Reconnoitering the
extent of Picasso's erratic styles, his art "oscillat(ing)
between a 'boundless past' and a 'boundless future,'" Alberto
Giacometti
had been dead seven years when one cold night news of Picasso's
death
rode on radio waves into my remote cabin anchored to a mountain's
side.
Picasso
had spent his life living in the shadow of his genius,
and how
brilliant were the embers glowing in my wood stove kindling what
had
remained unconscious until decades later, when in a dream—
There
was a tree living with
a deep gash in its side.
Someone
said, "It’s the entrance
to another
world."
"I thought, it opens
into
this
world too.”
Living between worlds,
is
what
will
someday be our
"long address."
reconnoitering the extent: “Giacometti
destroyed constantly: drawings were crumpled up, paintings
scraped off, then begun, then scraped off again—a
practice virtually unknown to Picasso, who became convinced
early on that everything he touched carried some imperishable
imprint of his genius." M. Peppiatt, In Giacometti's
Studio. New Haven CT, 2010.
oscillat(ing)
between: J.
Genet: Quoted in, G. Lazare, "Thief in the
Studio: Genet and Giacometti." Inventory, Feb. 1996.
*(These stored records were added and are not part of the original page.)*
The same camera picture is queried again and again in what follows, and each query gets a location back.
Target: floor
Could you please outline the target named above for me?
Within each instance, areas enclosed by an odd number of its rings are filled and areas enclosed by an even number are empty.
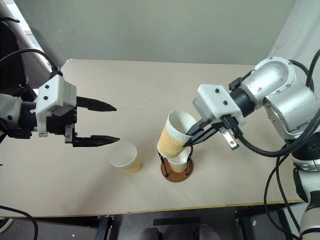
[[[277,213],[272,216],[279,221]],[[285,240],[265,214],[250,218],[250,226],[255,240]],[[193,240],[195,229],[201,224],[213,227],[221,240],[242,240],[242,230],[235,221],[233,207],[206,208],[179,211],[149,212],[116,215],[108,240],[135,240],[146,228],[157,227],[163,233],[163,240]],[[83,226],[38,222],[38,240],[95,240],[97,229]],[[33,225],[27,220],[16,219],[0,240],[31,240]]]

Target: paper cup
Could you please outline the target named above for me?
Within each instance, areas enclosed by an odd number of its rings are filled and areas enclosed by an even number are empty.
[[[191,147],[186,147],[178,156],[174,158],[168,158],[168,162],[172,171],[176,173],[182,173],[187,168],[188,156],[191,152]]]
[[[127,174],[133,174],[141,167],[141,161],[137,158],[137,148],[129,142],[119,143],[108,157],[114,167]]]
[[[193,116],[184,111],[172,111],[168,115],[157,144],[159,153],[167,159],[177,157],[184,150],[186,142],[192,137],[186,133],[196,122]]]

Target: table
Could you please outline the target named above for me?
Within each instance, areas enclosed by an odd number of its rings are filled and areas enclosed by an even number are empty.
[[[98,99],[116,112],[78,109],[76,132],[81,137],[109,135],[131,142],[142,161],[140,171],[125,174],[111,166],[108,153],[116,143],[73,148],[64,137],[50,134],[30,140],[6,138],[0,145],[0,204],[36,217],[97,216],[172,209],[257,205],[275,159],[243,145],[232,151],[220,134],[194,146],[194,170],[185,181],[173,183],[161,174],[157,142],[171,110],[199,114],[192,105],[200,84],[228,83],[253,66],[110,60],[68,60],[65,80],[77,95]],[[266,150],[284,143],[264,109],[246,118],[243,132]],[[280,168],[285,193],[298,202],[293,163]],[[273,179],[268,202],[282,201]],[[0,216],[14,213],[0,211]]]

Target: black cable
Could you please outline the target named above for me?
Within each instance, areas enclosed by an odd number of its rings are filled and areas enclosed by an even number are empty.
[[[315,66],[316,66],[316,63],[317,63],[319,57],[320,57],[320,49],[315,53],[315,55],[314,55],[314,57],[313,57],[313,59],[311,61],[311,64],[310,64],[310,67],[309,67],[309,74],[306,77],[306,82],[305,82],[305,85],[307,87],[309,87],[310,84],[311,84],[312,74],[314,73],[314,69],[315,69]]]
[[[316,52],[314,55],[308,76],[306,78],[306,85],[311,82],[312,79],[312,74],[314,72],[314,68],[316,66],[317,60],[319,59],[320,56],[320,49]],[[263,149],[260,149],[254,145],[252,145],[250,142],[248,142],[243,135],[237,136],[239,140],[242,142],[243,145],[245,145],[247,148],[250,150],[254,151],[257,154],[266,156],[266,157],[281,157],[287,154],[290,154],[297,149],[299,149],[303,144],[305,144],[306,141],[314,134],[314,132],[317,130],[318,126],[320,124],[320,108],[318,112],[315,114],[314,118],[311,120],[309,125],[306,127],[306,129],[303,131],[303,133],[290,145],[288,145],[286,148],[280,149],[278,151],[266,151]]]
[[[308,71],[308,68],[305,65],[303,65],[301,62],[298,62],[296,60],[289,60],[289,61],[292,62],[293,65],[296,65],[297,67],[301,68],[302,71],[304,71],[305,75],[308,77],[309,71]],[[314,80],[312,79],[312,77],[311,77],[311,80],[310,80],[310,86],[308,86],[307,81],[305,82],[305,85],[307,87],[309,87],[312,92],[315,91]]]
[[[55,65],[54,61],[52,61],[52,59],[47,54],[45,54],[43,51],[40,51],[40,50],[35,49],[35,48],[24,48],[24,49],[20,49],[20,50],[17,50],[17,51],[14,51],[14,52],[8,54],[7,56],[5,56],[2,59],[0,59],[0,66],[2,64],[4,64],[6,61],[14,58],[15,56],[18,56],[18,55],[24,54],[24,53],[30,53],[30,52],[37,53],[37,54],[40,54],[40,55],[44,56],[44,58],[51,65],[52,71],[57,71],[58,70],[58,68]]]
[[[279,174],[279,166],[280,166],[280,158],[278,157],[276,159],[276,163],[275,163],[275,174],[276,174],[276,181],[278,183],[278,186],[279,186],[279,190],[280,190],[280,193],[281,193],[281,196],[283,198],[283,201],[284,201],[284,204],[286,206],[286,209],[288,210],[292,220],[293,220],[293,223],[296,227],[296,229],[298,230],[298,232],[300,232],[300,226],[299,226],[299,223],[294,215],[294,213],[292,212],[291,210],[291,207],[288,203],[288,200],[287,200],[287,197],[285,195],[285,192],[284,192],[284,189],[282,187],[282,184],[281,184],[281,180],[280,180],[280,174]]]
[[[289,155],[285,155],[283,158],[281,158],[280,160],[280,157],[277,158],[277,161],[279,160],[279,166],[284,162],[284,160],[286,160],[286,158],[288,157]],[[271,223],[278,229],[280,230],[281,232],[283,232],[285,235],[288,235],[294,239],[299,239],[298,236],[296,236],[295,234],[293,234],[292,232],[289,232],[285,229],[283,229],[282,227],[280,227],[275,221],[274,219],[272,218],[272,216],[270,215],[270,211],[269,211],[269,208],[268,208],[268,205],[267,205],[267,195],[268,195],[268,188],[269,188],[269,185],[270,185],[270,181],[271,181],[271,178],[272,176],[274,175],[276,171],[276,166],[273,168],[273,170],[271,171],[269,177],[268,177],[268,180],[266,181],[266,185],[265,185],[265,189],[264,189],[264,196],[263,196],[263,206],[264,206],[264,209],[265,209],[265,213],[266,215],[268,216],[269,220],[271,221]]]
[[[7,210],[7,211],[11,211],[11,212],[15,212],[15,213],[18,213],[18,214],[25,215],[34,225],[33,240],[37,240],[37,238],[38,238],[38,224],[37,224],[36,219],[33,216],[31,216],[29,213],[27,213],[25,211],[21,211],[21,210],[18,210],[18,209],[7,207],[7,206],[0,205],[0,209],[4,209],[4,210]]]
long address: "We live on Earth, which is in
the solar system, which is in the Milky Way galaxy.
The Milky Way is part of a small cluster of galaxies
called the Local Group, which is on the edge of
the Virgo cluster, a conglomeration of several
thousand galaxies…From all of this has emerged
what some astronomers call our ‘long address’” D.
Overbye, “Beyond the Milky Way A Galactic
Wall.” The New York Times, July 10, 2020.